Weekly newspaper published in Heppner, Oregon

The Heppner Gazette-Times is a weekly newspaper serving Morrow County in the U.S. state of Oregon. It has a circulation of 1,430.

== History ==
The Heppner Gazette was established on March 30, 1883, by John A. Stine. It was the first newspaper published in Morrow County. At the time of its launch, the city of Heppner had a population of 370; the newspaper was started with contributions from a number of citizens. Stine brought a Washington handpress from Portland via railroad and set up shop in the pioneer town. He ran the paper for a short time before transferring his interests to Colonel John W. Redington, a former volunteer Indian scout who fought in the Bannock War. Redington was an eccentric who painted signs outside his shop that read "Hell on Horse Thieves and Hypocrites" and another proclaimed "The Heppner Gazette Bangup for Bustles."

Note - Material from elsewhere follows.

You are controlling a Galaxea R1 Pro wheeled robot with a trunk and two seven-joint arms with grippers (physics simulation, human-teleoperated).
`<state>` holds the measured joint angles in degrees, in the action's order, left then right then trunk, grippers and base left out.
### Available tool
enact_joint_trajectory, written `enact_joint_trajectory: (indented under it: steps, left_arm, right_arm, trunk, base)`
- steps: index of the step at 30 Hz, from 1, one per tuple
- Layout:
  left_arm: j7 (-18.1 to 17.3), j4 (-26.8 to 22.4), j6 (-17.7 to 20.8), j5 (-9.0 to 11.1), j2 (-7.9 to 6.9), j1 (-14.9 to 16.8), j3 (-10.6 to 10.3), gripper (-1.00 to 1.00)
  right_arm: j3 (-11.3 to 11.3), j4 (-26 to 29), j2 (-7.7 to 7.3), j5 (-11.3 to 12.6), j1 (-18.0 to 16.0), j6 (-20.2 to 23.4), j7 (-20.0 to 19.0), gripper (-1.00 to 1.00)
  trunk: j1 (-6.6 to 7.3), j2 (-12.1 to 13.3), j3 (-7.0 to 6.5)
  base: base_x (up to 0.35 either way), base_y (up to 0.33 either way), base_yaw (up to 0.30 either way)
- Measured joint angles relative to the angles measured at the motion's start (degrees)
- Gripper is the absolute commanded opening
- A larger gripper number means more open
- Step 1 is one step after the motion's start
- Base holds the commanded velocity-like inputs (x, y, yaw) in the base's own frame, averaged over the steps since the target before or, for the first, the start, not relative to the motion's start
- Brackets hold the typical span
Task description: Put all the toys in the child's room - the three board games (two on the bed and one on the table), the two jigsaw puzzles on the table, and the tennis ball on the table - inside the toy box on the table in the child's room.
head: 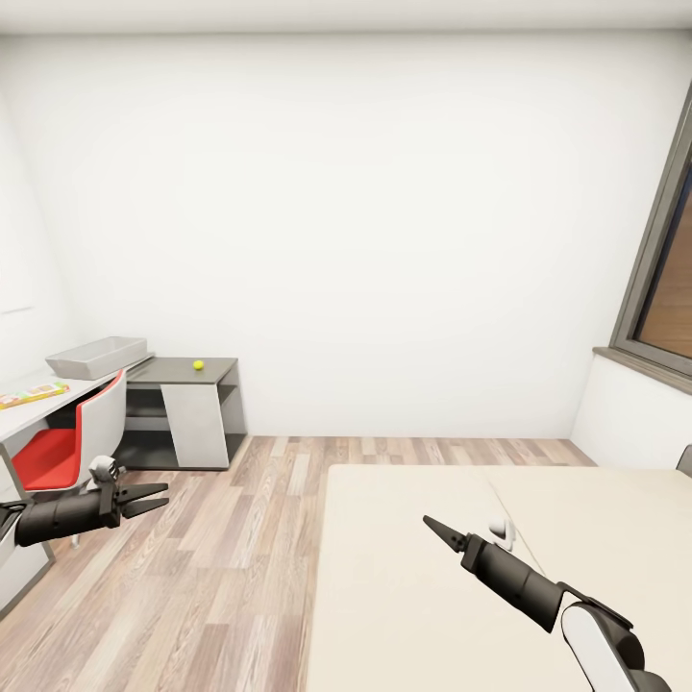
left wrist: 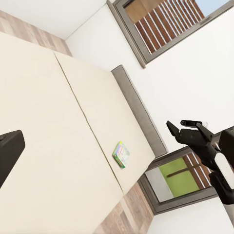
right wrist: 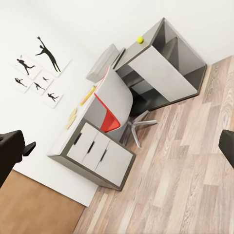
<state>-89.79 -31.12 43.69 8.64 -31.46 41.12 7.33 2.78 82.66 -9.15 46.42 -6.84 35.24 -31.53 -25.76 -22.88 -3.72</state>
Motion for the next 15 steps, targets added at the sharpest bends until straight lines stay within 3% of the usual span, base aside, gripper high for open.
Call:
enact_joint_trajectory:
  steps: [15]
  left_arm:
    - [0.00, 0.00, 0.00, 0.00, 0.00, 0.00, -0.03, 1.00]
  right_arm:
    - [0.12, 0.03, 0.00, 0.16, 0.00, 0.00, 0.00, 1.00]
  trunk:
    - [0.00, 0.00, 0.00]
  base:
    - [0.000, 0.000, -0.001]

Redington ran the paper for five years and was succeeded by Rev. Henry Rasmus, church pastor at Heppner Methodist Episcopal. Within the year he was replaced by teacher Otis Patterson. He ran the paper with his brother Alva until 1898. Editorship was then passed to Corliss Merritt, then back to Redington in 1900. A year later the Gazette was sold in 1901 to Fred Warnock, formerly of the Silverton Appeal, and E. P. Mitchell. Warnock later bought out Mitchell. In 1910, Vawter Crawford, formerly of the Morrow County Record, purchased the Gazette.

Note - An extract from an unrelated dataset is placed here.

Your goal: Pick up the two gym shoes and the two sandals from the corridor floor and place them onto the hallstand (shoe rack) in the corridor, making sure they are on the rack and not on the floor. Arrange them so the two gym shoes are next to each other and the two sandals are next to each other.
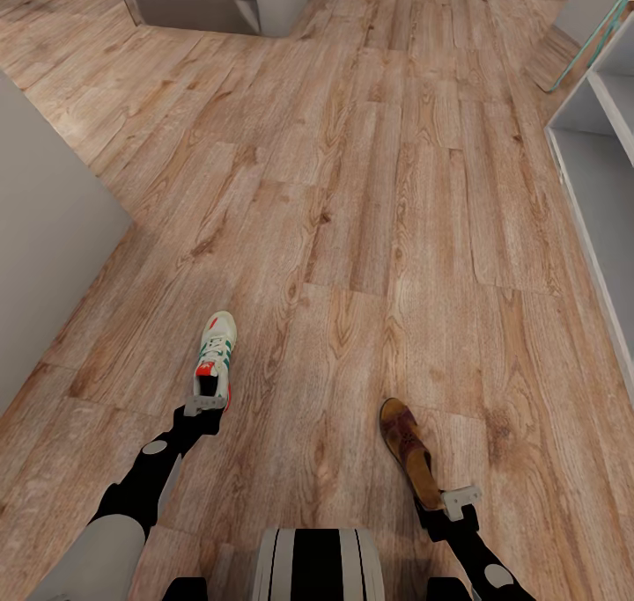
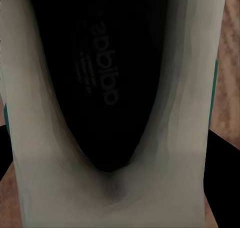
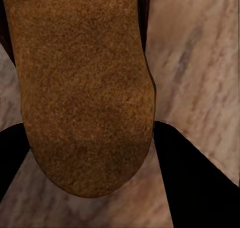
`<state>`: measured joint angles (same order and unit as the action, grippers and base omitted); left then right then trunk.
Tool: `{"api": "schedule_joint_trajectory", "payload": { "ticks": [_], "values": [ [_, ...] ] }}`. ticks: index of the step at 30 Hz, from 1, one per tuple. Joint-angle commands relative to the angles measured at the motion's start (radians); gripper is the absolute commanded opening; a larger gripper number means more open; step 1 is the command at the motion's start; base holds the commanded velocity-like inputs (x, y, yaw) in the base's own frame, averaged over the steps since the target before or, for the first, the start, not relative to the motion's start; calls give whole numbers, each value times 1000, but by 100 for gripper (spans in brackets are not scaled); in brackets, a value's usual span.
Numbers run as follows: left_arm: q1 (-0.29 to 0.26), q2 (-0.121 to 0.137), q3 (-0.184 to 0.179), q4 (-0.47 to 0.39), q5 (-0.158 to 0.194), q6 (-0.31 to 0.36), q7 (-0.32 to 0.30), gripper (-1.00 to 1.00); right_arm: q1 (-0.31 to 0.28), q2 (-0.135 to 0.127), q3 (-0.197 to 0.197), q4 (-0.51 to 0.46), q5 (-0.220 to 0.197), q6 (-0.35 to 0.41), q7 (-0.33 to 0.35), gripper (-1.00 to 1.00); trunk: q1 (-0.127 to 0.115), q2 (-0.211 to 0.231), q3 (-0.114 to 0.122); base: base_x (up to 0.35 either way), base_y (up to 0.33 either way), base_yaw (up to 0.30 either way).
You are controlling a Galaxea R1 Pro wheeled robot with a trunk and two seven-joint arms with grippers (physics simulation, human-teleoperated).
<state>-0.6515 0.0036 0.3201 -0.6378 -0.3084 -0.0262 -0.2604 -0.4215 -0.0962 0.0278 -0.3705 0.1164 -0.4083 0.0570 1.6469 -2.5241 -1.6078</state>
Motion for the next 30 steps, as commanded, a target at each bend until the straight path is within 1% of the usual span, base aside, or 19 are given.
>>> {"api": "schedule_joint_trajectory", "payload": {
  "ticks": [1, 30],
  "values": [
    [-1, -1, 7, 0, -11, -3, -8, -100, 0, 0, 4, 1, 5, -3, 0, -100, 0, 0, 0, 0, 0, 0],
    [0, 1, 7, 0, -11, -3, -8, -100, 0, 0, 6, 1, 5, -3, 0, -100, 0, 0, 0, 0, 0, 0]
  ]
}}
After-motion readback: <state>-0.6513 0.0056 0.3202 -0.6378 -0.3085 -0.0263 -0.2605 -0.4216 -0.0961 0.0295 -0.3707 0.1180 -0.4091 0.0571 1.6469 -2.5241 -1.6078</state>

The Heppner Times was established on Nov. 18, 1897 by E. M. Shutt. Shutt got into a fist fight on Main Street with rival newsman Redington of the Gazette in March 1901 and "thrashed" him. Redington had published a story claiming Shutt was attracted to a woman he employed. Shutt, the larger of the two, flattened Redington in a rage. Shutt ran the Times until he was elected sheriff in 1902. He sold the paper to A. J. Hicks who ran if for about a decade before selling it back to Shutt. Vawter Crawford purchased the Times and consolidated it with the Gazette to form the Heppner Gazette-Times on Feb. 15, 1912. It was a consistently Republican newspaper throughout its early history. Part of the merger announcement read: "We do not enter upon this new venture with the idea that we have a picnic, or that it is a bonanza. But we do take up the work with new energy and sincere pride."

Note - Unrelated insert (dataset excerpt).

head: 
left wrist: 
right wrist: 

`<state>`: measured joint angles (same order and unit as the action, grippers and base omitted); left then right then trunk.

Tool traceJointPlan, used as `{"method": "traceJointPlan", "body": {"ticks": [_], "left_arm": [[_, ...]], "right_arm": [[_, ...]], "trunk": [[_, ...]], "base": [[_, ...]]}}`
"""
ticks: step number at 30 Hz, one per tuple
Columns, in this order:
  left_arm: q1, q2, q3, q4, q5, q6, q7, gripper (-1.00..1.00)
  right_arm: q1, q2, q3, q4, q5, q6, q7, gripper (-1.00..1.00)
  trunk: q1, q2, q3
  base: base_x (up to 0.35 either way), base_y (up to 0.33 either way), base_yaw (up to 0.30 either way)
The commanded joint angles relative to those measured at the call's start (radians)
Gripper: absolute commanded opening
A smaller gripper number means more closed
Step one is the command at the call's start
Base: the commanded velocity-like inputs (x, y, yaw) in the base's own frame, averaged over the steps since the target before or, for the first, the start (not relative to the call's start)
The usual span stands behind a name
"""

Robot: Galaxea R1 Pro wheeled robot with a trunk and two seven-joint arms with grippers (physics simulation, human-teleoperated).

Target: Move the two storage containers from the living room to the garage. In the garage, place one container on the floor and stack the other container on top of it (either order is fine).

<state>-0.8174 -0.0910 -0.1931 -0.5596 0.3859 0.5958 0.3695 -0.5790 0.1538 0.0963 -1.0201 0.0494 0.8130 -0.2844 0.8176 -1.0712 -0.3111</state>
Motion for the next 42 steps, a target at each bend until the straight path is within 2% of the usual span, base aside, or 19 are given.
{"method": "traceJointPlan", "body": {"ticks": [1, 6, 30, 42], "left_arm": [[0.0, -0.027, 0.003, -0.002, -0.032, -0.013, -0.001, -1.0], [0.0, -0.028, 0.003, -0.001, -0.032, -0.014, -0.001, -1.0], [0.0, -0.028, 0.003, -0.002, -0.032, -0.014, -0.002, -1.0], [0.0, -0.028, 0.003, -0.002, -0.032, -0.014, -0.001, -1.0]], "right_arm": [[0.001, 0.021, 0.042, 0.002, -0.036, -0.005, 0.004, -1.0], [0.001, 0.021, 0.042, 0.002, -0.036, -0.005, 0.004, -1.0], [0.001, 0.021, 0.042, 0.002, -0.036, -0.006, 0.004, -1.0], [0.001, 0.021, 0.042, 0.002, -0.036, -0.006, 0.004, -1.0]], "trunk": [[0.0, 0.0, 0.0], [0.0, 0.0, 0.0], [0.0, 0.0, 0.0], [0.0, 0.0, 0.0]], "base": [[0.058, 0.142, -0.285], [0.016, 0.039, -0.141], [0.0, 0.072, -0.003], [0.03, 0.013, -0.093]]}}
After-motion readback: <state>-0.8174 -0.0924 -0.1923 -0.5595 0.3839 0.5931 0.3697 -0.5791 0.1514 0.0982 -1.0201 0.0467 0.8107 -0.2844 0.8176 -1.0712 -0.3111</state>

Vawter Crawford died in April 1935. The Gazette-Times was inherited by his son Spencer Crawford, who died in 1942. The paper was then operated by Vawter's brother Otheo G. Crawford, who sold the paper in 1951 to Mr. and Mrs. Robert Penland, formerly of the Lebanon Express. Almost a decade later the couple sold the paper in 1961 to Mr. and Mrs. W. O. Wildman, who less than a year later sold it to Wesley A. Sherman and his wife Helen. After her husband suffered a fatal heart attack in 1969 while on a visit to Washington D.C., Helen Sherman operated the Gazette-Times herself. The former teacher worked 80 hours a week to keep the paper functioning. Charlie and Dorothy Heard become the owner around that time. In 1973, Ernest V. Joiner purchased the Gazette-Times from the Heards. Joiner sold the paper in 1976 to G. M. Reed, owner of The Hermiston Herald. In March 1979, Reed merged his business with Eagle Newspapers. He then sold the Gazette-Times to Jerome Sheldon in August 1979. In 1980, Jane and Jerome Sheldon sold the paper to David Sykes. About four decades later he appointed his son Chris Sykes as publisher in 2022.

== Archive ==
Archives from 1951 through 1976, as well as many pages from its predecessor newspapers, are available through the Oregon Digital Newspaper Program at the University of Oregon.